After discussing HUB Organoids™ applications to viral and oncology studies, Drs Rob Vries, CEO and Sylvia Boj CSO from HUB review together with Dr Ryan Conder from our partner STEMCELL Technologies how organoids are being applied to drug development.


How are organoids affecting the landscape of clinical and preclinical drug development? How might this change in the future? What are the challenges of current organoid systems that need to be overcome to realize this?
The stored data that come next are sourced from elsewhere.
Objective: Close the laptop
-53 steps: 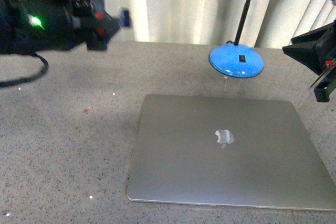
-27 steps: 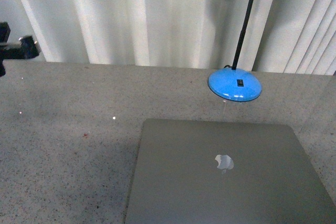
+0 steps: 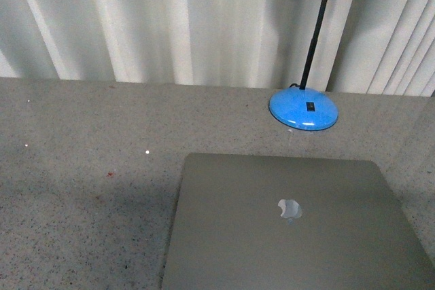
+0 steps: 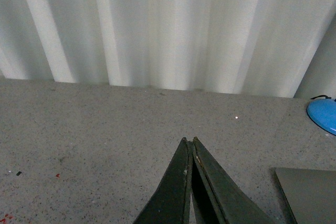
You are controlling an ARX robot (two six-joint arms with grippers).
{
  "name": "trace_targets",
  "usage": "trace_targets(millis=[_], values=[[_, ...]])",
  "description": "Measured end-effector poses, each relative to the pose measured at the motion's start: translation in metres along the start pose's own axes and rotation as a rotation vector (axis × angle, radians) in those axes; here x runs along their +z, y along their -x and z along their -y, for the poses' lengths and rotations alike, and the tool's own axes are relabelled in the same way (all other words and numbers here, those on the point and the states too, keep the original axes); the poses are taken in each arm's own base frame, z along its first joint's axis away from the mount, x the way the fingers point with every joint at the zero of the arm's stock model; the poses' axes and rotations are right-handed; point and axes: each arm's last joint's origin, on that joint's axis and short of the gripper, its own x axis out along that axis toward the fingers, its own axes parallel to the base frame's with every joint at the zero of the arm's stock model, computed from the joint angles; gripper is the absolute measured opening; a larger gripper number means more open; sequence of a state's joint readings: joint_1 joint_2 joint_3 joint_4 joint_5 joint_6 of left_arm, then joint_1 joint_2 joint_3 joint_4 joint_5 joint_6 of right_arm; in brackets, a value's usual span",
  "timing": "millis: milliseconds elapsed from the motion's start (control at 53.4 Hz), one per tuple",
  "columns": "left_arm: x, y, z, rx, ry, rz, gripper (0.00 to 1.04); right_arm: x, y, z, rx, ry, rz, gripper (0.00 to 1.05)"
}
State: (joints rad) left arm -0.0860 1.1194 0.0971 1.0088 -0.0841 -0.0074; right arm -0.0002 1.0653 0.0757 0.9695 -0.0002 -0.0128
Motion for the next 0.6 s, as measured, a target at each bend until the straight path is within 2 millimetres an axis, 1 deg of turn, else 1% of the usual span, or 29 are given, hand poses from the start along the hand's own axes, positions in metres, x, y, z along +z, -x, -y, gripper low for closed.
trace_targets(millis=[75, 168, 299, 412, 599], values=[[0.000, 0.009, -0.007, -0.024, 0.000, -0.002, 0.04, 0.000, 0.008, 0.000, 0.000, -0.001, 0.001, 0.03], [0.000, 0.019, -0.013, 0.006, 0.001, 0.000, 0.04, 0.000, 0.017, 0.000, 0.000, -0.002, 0.002, 0.03], [0.000, 0.027, -0.013, 0.002, 0.001, 0.000, 0.04, 0.000, 0.025, 0.000, 0.000, -0.002, 0.002, 0.03], [0.005, 0.034, -0.013, 0.000, 0.001, 0.018, 0.04, 0.002, 0.033, 0.000, 0.000, -0.002, 0.008, 0.03], [0.009, 0.042, -0.013, 0.000, 0.001, 0.028, 0.04, 0.004, 0.040, 0.000, 0.000, -0.002, 0.014, 0.03]])
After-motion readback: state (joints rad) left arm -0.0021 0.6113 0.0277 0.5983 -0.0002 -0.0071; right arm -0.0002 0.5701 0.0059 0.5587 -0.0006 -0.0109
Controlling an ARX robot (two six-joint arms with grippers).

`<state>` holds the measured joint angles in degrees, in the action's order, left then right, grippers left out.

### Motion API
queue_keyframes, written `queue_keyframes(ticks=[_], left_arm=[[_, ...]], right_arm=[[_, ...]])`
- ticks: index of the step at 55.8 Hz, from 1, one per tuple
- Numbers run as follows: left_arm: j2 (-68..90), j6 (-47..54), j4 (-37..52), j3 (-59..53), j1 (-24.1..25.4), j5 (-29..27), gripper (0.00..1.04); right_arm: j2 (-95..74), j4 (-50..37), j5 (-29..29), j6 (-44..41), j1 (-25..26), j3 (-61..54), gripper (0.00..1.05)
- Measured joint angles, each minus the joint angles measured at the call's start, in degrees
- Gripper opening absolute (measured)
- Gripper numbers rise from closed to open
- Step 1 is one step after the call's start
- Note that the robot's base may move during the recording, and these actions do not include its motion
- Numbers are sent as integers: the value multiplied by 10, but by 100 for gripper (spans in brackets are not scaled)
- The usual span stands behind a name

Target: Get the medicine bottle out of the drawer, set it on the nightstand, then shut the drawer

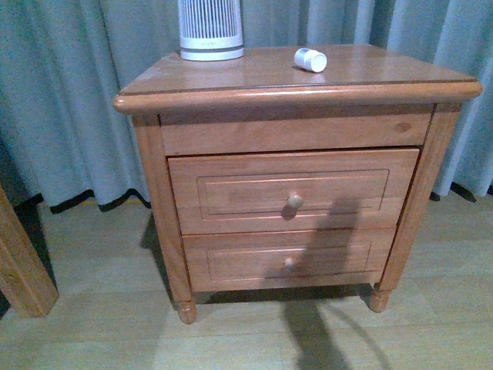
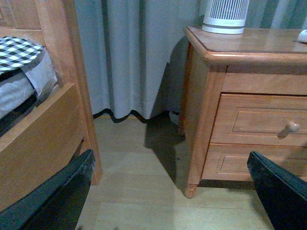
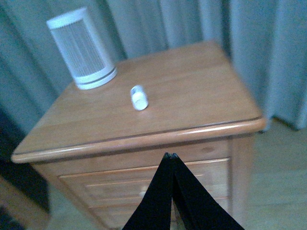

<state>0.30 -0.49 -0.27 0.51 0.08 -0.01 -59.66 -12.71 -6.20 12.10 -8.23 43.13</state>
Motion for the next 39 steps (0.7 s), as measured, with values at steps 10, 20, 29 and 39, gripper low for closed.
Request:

Organoids are already being used to assess the efficacy and toxicity of lead compounds. The use of 3D cell culture models in this application is important as 2D cell cultures have shown to be poorly predictive of patient response in the clinic and are being gradually repositioned in drug development (Chabner B. A., J Natl Cancer Inst, 2016). Using patient-derived organoid models early in drug development will better inform compound selection for a target patient population, accelerate drug development timelines, and reduce new drug attrition rates. As organoids have been shown to accurately predict patient response in the clinic, they can be used in Clinical Trials in a Dish (CtiD) approaches to identify the patient population with the best chance of therapeutic success, or for personalized medicine strategies where organoids are used as a companion diagnostics tool, whereby each patient treatment is identified based on organoids response in vitro. The main challenges currently faced by the field is reducing the time required to generate a sufficiently large pool of organoids from a biopsy to perform a diagnostic screen and the efficient culture of large numbers of organoids for large scale screening.

Can organoids be used to predict the side effects of potential therapeutics?

Adult tissue-derived organoids are unique in being the only available in vitro model that can be derived from healthy patient tissue. This has already offered opportunities for using organoids in toxicology studies to evaluate both on- and off-target toxicities. Organoids offer a more physiologically relevant model for understanding the mechanism behind the therapeutic activity of the compound enabling a better prediction of the effects on both healthy and diseased tissues.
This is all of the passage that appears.